The primary objective of this project is to get insights in the underlying physics of solar drying of soft cellular materials, such as fruits, by approaching this convective drying process from a multiscale perspective, from cellular scale to dryer scale. To this end, we relate the heat and mass transport and deformation processes within the fruit and the exchange at the air-fruit interface to the environmental and operational conditions, and to the changes in tissue microstructure. We aim to unveil how fruits dry with respect to their location and loading density in the dryer and what the efficiency is of selected technologies to dampen fluctuations in solar radiation.

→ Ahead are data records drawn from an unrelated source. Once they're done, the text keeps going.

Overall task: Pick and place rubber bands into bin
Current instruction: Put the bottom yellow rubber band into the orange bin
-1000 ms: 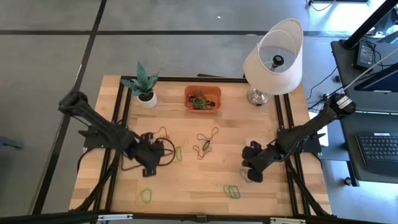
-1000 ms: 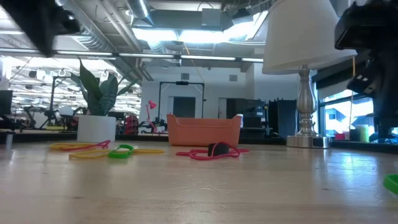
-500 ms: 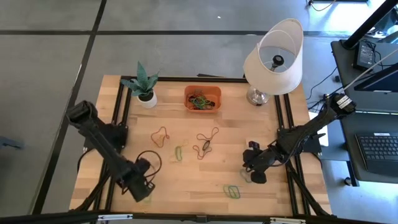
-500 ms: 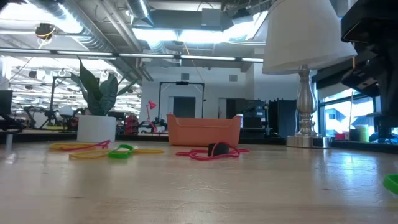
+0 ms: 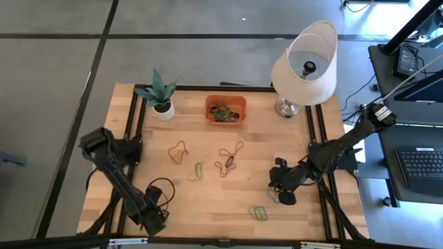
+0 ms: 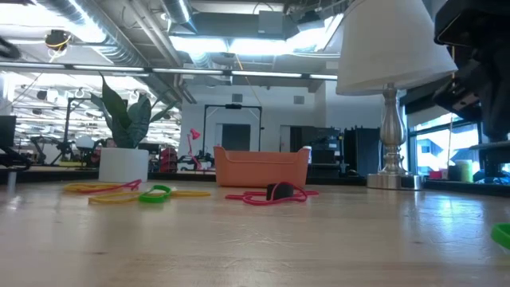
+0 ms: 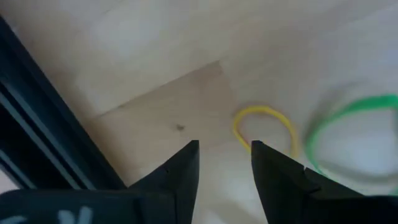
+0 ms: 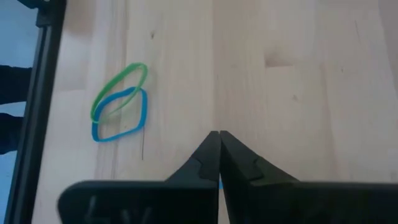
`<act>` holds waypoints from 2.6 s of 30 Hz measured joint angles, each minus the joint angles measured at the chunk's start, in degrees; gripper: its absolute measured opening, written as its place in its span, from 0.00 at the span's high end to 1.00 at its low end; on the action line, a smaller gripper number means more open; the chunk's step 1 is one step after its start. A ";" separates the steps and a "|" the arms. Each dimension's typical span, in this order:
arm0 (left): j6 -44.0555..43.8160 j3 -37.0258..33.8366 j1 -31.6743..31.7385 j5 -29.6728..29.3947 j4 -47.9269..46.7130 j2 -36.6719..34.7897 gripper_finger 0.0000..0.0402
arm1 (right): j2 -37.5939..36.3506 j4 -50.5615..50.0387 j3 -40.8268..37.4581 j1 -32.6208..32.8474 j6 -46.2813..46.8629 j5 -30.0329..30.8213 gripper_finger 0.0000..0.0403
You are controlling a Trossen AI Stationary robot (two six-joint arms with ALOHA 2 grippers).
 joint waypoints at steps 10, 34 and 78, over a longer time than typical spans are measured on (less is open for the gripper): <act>-0.86 -1.68 -0.09 0.99 8.07 4.18 0.83 | 0.00 1.17 0.00 0.00 -0.02 0.00 0.98; 2.97 15.41 1.08 -28.56 -16.34 -9.22 1.00 | 0.02 1.87 0.00 -0.02 -3.07 0.02 0.98; 120.58 20.45 83.99 1.86 28.14 7.23 1.00 | 0.04 -1.01 0.07 -17.35 5.46 15.50 0.99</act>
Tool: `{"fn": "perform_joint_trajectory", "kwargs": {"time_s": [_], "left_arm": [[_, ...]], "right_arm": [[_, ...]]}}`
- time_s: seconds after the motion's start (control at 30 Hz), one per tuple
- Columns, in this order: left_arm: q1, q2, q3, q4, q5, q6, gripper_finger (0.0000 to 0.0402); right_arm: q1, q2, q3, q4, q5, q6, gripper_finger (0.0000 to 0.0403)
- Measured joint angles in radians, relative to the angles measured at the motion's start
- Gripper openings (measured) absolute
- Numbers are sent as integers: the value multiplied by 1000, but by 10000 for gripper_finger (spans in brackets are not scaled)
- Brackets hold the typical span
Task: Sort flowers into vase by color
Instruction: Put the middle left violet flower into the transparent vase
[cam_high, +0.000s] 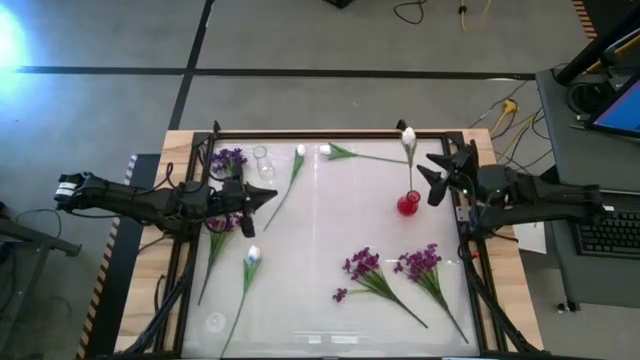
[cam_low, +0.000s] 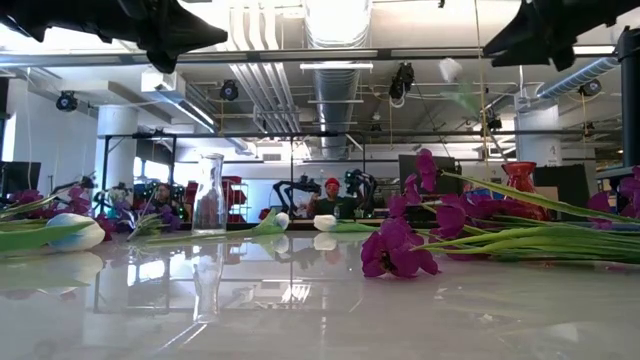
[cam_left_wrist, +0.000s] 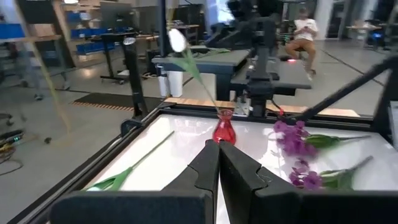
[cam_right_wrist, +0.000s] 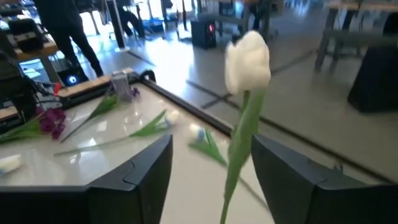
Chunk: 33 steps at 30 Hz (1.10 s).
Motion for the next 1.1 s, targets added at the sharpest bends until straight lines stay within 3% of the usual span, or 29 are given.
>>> {"fn": "perform_joint_trajectory", "kwargs": {"time_s": [0.2,0.47,0.7,0.87,1.1], "left_arm": [[0,0,0,-79,-107,-114,0],[0,0,0,-298,-108,-493,0],[0,5,36,-371,-105,-544,0],[-20,36,137,-671,-4,-695,0],[-117,144,238,-1113,139,-1171,0]], "right_arm": [[0,16,57,-185,-30,183,245],[0,55,59,-263,-201,306,235],[1,82,59,-266,-384,415,223],[22,111,59,-327,-445,519,219],[33,140,59,-415,-533,585,219]]}}
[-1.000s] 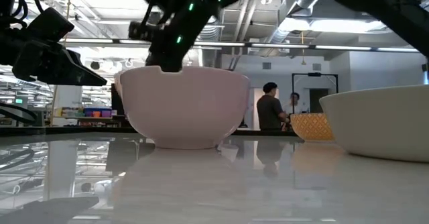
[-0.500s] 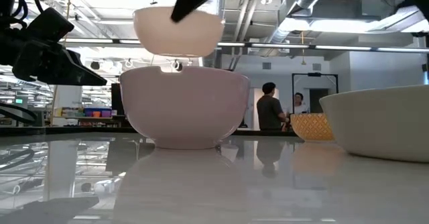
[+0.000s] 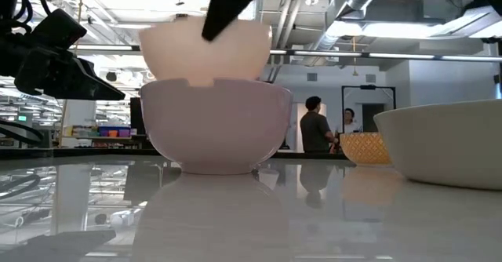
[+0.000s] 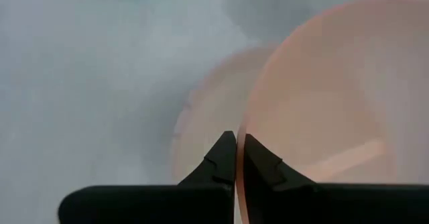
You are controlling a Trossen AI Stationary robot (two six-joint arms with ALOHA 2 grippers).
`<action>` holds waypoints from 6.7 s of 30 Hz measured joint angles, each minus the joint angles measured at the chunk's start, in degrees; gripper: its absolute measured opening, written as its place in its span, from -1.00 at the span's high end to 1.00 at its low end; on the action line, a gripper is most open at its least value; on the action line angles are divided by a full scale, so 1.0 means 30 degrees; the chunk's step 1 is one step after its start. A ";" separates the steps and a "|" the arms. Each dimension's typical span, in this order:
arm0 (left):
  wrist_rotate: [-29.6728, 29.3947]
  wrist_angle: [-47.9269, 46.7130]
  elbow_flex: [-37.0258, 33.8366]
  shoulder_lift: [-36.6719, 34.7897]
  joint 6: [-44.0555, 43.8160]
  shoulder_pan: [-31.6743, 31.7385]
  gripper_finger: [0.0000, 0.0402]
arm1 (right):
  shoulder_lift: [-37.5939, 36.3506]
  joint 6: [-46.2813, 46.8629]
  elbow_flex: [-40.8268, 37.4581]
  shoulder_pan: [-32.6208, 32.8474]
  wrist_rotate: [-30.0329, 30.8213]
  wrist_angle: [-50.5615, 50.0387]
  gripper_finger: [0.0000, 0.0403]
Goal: Nest bowls inside each other
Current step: Stack the pink bowl on the white bowl, then stack the white bowl on the pink bowl
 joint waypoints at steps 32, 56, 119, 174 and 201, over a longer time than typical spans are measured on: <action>0.0001 -0.0042 0.0000 0.0002 0.0000 0.0000 0.38 | -0.0507 0.2968 -0.3595 0.0090 -0.0922 0.3468 0.41; -0.0007 -0.0042 0.0000 0.0000 0.0000 0.0007 0.38 | -0.1850 0.5798 -0.3544 0.1496 0.5094 0.3152 -0.11; -0.0017 -0.0050 0.0000 0.0007 0.0000 0.0004 0.38 | -1.0366 2.3759 -1.2366 0.9235 0.6579 -0.0852 0.78; -0.0028 -0.0029 0.0000 0.0068 0.0000 0.0000 0.37 | -0.5556 2.8899 -1.5165 0.3513 0.1900 0.2725 -0.34; -0.0007 -0.0042 0.0000 0.0131 0.0000 0.0000 0.38 | -0.5709 2.7987 -1.2064 0.4141 0.1295 -0.3102 0.77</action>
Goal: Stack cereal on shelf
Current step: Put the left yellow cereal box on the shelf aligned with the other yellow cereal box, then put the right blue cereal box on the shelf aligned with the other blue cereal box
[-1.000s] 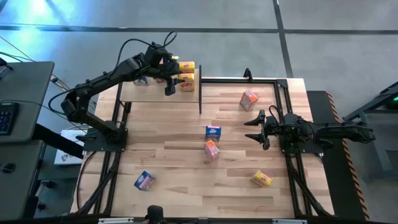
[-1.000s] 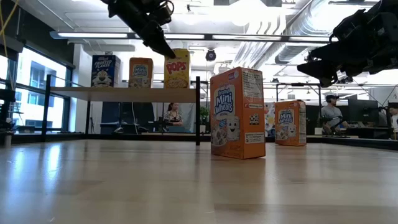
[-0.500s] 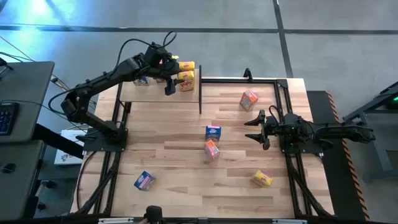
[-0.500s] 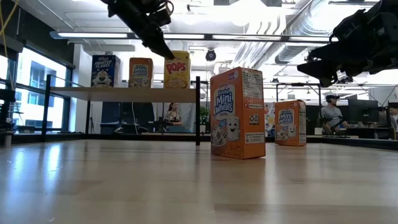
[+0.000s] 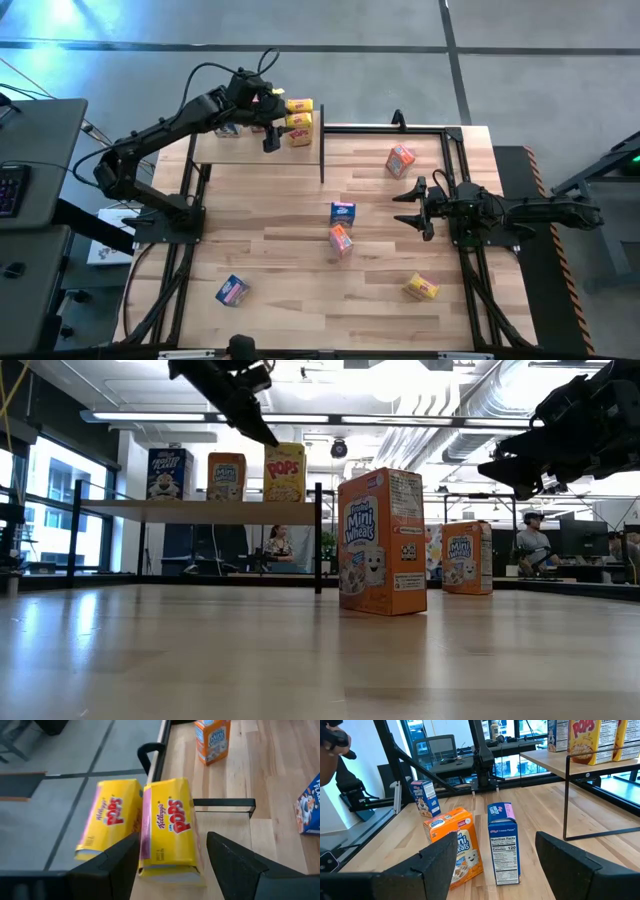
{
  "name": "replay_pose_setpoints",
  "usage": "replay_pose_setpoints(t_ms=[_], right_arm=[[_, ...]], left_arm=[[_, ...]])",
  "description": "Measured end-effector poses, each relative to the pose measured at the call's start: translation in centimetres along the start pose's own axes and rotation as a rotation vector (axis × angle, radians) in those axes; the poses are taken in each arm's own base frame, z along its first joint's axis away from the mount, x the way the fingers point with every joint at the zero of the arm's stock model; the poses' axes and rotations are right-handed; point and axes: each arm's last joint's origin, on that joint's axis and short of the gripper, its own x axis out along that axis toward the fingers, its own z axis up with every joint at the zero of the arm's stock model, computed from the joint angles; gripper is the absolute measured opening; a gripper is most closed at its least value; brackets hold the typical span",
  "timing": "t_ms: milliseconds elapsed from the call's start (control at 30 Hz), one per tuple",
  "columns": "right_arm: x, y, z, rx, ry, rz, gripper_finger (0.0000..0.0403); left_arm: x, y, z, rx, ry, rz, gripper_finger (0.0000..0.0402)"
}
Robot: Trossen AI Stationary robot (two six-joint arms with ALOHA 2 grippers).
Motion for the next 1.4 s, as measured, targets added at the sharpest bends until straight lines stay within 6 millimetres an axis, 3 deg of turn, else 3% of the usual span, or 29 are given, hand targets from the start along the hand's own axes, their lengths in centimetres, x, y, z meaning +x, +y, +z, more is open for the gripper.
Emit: replay_pose_setpoints(t_ms=[433, 767, 1033, 1400], right_arm=[[0.0, 0.0, 0.0, 0.000, 0.000, 0.000, 0.0261], [0.0, 0.0, 0.0, 0.000, 0.000, 0.000, 0.0261], [0.0, 0.0, 0.0, 0.000, 0.000, 0.000, 0.0261], [0.0, 0.0, 0.0, 0.000, 0.005, -0.001, 0.0261]], left_arm=[[-3.9, -2.2, 1.5, -0.010, -0.040, 0.058, 0.0221], [-4.8, -8.0, 3.9, 0.026, -0.102, -0.087, 0.0221], [-2.8, -13.3, 5.7, 0.067, -0.101, -0.171, 0.0221], [2.9, -18.3, 6.2, 0.063, -0.047, -0.250, 0.0221]])
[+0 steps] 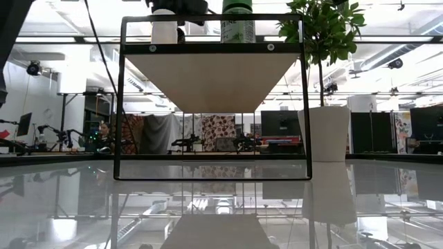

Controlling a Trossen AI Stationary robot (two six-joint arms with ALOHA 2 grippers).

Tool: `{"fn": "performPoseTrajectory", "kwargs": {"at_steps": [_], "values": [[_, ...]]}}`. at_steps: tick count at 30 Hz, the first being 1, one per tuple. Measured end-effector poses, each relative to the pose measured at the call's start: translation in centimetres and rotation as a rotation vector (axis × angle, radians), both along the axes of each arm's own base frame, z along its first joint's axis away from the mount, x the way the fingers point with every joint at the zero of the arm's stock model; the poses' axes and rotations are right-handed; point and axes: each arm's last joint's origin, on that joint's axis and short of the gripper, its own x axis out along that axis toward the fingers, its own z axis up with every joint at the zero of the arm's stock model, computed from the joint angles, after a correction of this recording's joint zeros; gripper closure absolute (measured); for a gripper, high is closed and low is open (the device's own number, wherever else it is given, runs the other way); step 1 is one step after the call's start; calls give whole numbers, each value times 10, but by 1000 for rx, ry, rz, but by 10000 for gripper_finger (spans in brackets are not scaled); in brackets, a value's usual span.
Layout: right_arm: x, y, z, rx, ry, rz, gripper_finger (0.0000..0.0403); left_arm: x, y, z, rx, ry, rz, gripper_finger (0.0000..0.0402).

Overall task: Pick and place medicine bottles onto shelf by color
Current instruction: Put the orange pill bottle on the shelf

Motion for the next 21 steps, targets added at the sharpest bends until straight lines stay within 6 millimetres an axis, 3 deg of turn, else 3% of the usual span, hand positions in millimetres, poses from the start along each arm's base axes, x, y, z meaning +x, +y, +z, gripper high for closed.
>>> {"fn": "performPoseTrajectory", "kwargs": {"at_steps": [21], "values": [[0,-1,0,3,-2,-21,232,11,2,-7,1,-34,-16,212]]}}
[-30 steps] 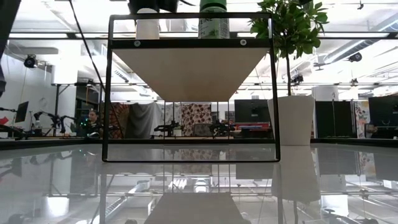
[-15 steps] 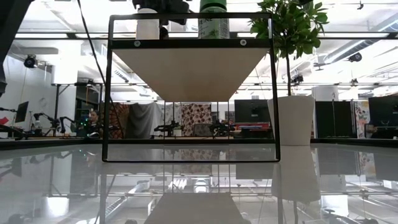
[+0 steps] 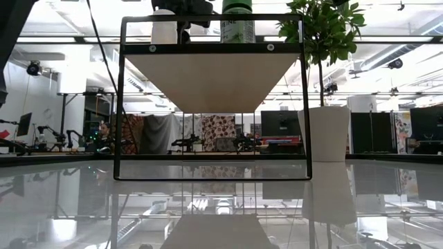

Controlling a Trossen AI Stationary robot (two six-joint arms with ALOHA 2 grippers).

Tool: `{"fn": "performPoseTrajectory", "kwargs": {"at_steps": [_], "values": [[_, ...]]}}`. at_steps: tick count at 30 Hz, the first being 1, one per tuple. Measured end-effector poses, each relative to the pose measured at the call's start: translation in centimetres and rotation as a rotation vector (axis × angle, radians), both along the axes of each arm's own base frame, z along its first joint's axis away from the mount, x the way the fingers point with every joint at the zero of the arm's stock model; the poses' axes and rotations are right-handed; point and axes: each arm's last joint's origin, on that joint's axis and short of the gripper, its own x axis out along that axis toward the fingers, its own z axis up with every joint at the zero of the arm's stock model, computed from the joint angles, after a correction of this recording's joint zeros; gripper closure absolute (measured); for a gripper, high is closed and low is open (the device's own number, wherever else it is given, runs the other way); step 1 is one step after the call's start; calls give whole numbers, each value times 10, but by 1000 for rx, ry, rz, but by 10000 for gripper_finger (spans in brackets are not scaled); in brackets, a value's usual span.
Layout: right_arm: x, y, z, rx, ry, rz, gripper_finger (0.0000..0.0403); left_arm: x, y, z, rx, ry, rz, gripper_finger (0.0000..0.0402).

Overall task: Pick and place medicine bottles onto shelf by color
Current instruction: Put the orange pill bottle on the shelf, then put the transparent pill bottle on the shelf

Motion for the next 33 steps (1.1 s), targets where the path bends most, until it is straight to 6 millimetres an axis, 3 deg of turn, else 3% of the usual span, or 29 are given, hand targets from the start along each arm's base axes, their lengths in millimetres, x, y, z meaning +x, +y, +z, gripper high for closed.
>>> {"fn": "performPoseTrajectory", "kwargs": {"at_steps": [19,28,33], "values": [[0,0,0,-2,1,1,232,3,1,-1,4,-13,0,158],[0,0,0,4,2,-1,232,-2,-1,13,14,-58,-3,157],[0,0,0,3,2,0,232,-9,-14,28,17,-100,-24,157]]}}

We look at dehydration of cellular tissue down to the microscale to obtain insights in the dehydration behavior at the macroscale. To this end, X-ray and neutron μCT are used to capture the changes of fruit cellular structure and moisture content distribution within the tissue, respectively. Water transport modeling at cellular scale was done using FEM to calculate the tissue permeability which enables upscaling towards continuum modeling at the fruit and dryer scale.
This project is led by Dr. Thijs Defraeye. Collaborations. This project is a collaboration between the Chair of Building Physics (Dr. Defraeye, Prof. Carmeliet) at ETH Zurich and MeBioS (Prof. Nicolai) of KU Leuven. This PhD project is funded by the Swiss National Science Foundation.